Era mala señal que sin siquiera entonar
el canto del ritual, el Espíritu del Bosque decidiera aparecerse ante quién
osara invocarle. Aquello solo había sucedido en un par de ocasiones anteriormente
y no habían traído nada bueno. La primera fue cuando el Señor Oscuro forjó los
Anillos y la segunda cuando la batalla para destruir el Anillo Único casi
termina haciendo desaparecer toda la Tierra Media.
El elfo sintió un escalofrío
recorrer su cuerpo cuando una figura comenzó a emerger del agua. Lentamente,
muy lentamente el Espíritu del Bosque apareció ante sus ojos, brillando como la
luna que ya no era reflejada en el Manantial. El hijo de Ilúvatar tuvo que
cubrirse con las manos sus rasgados ojos, ya que la luz tan brillante que
emitía aquel ser le hacía daño. El lugar sagrado también fue iluminado por esta
luz, que hizo a todas las plantas florecer.
Poco a poco, la luminosidad fue
remitiendo y el elfo pudo retirar las manos de su rostro para poder observar a
la criatura que tenía ante sí. Era un ser hermoso. Su piel de porcelana. Su
rostro de infante. Su cabello rubio y rizado. Sus ojos grandes de color
castaño. Sus labios rosas. Su cuerpo, parecido al de los humanos, pero sin
dejar de parecerse al de los elfos. Era un ser.
Los elfos propagaban por el mundo
que eran la raza más antigua de la Tierra Media, pero los seres lo eran aún más
que ellos. Eran unas criaturas hermosas, tanto que la palabra perfección se les
podía aplicar y sin embargo se quedaba corta a la hora de describirlos.
—Me agrada tu visita, Lay, señor de
los elfos y protector de la ciudad-refugio de Rivendell —la voz del ser era
suave, aterciopelada y tejía un manto sobre el que tumbarse para alcanzar el
sueño eterno—. No recibo muchas en estos tiempos.
El Quendi asintió y luego inclinó un
poco su cabeza en señal de respeto hacia aquella criatura.
—Ningún elfo, hombre o enano se
atrevería a perturbar su descanso por nimiedades —comentó—. En tiempos de paz
no es necesario hacerlo.
—Mas aquí estás —sus palabras
cortaron el aire.
—No estaría aquí si no hubiera una
buena razón —contestó Lay—. Y puedo asegurar que sabe qué motivo me trae hasta
sus dominios.
—Perfectamente —el elfo asintió y el
ser tomó aire antes de continuar—. Tus sueños te atormentan y te avisan de que
algo horrible está a punto de suceder en Rivendell. Por eso has acudido a mí.
—Así es.
—Si quieres mi sabiduría, te la
daré, Lay, señor de los elfos. Pero habrás de darme algo a cambio.
—¿Qué desea?
—Primero, ¿aceptas mi condición?
Lay asintió sin pararse a pensar. Si
los elfos eran traicioneros, los seres aún lo eran más, pero no tenía tiempo
para ello, debía saber para poder proteger a su ciudad y a su familia. Si para
ello debía hacer todo lo que aquella criatura hermosa le pidiera, lo haría.

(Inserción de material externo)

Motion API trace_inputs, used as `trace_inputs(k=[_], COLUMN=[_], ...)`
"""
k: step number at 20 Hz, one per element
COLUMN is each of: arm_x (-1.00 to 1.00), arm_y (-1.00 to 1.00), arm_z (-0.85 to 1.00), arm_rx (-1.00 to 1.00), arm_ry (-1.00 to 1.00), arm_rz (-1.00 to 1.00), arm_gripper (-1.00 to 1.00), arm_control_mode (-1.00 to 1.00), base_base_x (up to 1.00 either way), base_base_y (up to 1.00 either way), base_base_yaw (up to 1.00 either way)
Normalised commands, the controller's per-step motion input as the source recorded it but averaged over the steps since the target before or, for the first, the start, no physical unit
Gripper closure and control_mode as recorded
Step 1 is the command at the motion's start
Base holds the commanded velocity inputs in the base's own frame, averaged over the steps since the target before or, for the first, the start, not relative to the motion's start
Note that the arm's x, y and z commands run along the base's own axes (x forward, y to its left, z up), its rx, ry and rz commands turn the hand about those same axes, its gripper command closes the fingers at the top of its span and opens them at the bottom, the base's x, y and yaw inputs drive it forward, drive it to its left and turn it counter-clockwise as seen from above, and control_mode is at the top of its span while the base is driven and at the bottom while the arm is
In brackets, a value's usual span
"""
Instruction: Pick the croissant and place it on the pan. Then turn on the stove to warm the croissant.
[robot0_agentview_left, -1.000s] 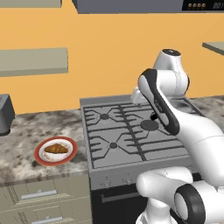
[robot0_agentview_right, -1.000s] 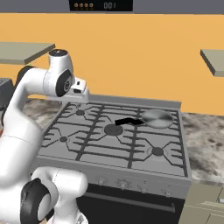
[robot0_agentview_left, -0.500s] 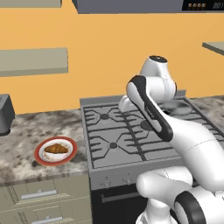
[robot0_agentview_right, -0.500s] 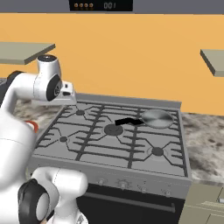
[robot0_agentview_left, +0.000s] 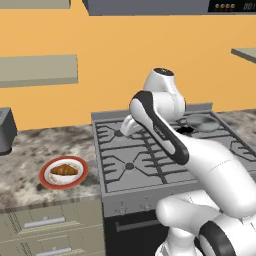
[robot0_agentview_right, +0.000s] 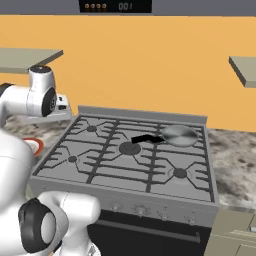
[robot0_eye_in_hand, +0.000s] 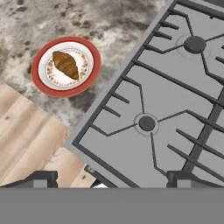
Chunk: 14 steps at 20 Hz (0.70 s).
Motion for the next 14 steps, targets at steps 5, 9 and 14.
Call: trace_inputs(k=[5,9,14], arm_x=[-0.15,-0.15,-0.02], arm_y=[0.51,0.40,0.30], arm_z=[-0.22,-0.30,-0.28], arm_rx=[-0.01,-0.05,-0.02], arm_ry=[0.00,0.00,0.01], arm_rz=[0.15,0.06,0.03], arm_gripper=[-1.00,-1.00,-1.00], arm_control_mode=[-1.00,-1.00,-1.00], base_base_x=[0.00,0.00,0.00], base_base_y=[0.00,0.00,0.00], base_base_yaw=[0.00,0.00,0.00])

—Perfecto —el ser juntó sus pequeñas
manos por las palmas y sus dientes blancos formaron una perfecta sonrisa
durante unos momentos—. La oscuridad ha traspasado las barreras de la
ciudad-refugio de Rivendell y lo único que puedes hacer, Lay, señor de los
elfos, es huir lejos.
—¿Por qué habría de huir cuando mi
pueblo me necesita? —el hijo de Ilúvatar no entendía aquello.
—Si quieres que tus hijos sobrevivan,
es lo que habrás de hacer.
[1]
Elfos: son seres fantásticos que en las obras de J. R. R. Tolkien aparecen como seres
prácticamente inmortales, al menos para el tiempo de Arda. Entre todos los
Hijos de Ilúvatar son los más hermosos, los más valientes y los de mayor
sabiduría y poder.
[3]
Hijos de Ilúvatar: este es uno de los nombres que reciben, dentro del legendarium del escritor J. R. R. Tolkien, las criaturas que Eru Ilúvatar crea por su propia mano,
sin la intervención de ninguno de los ainur.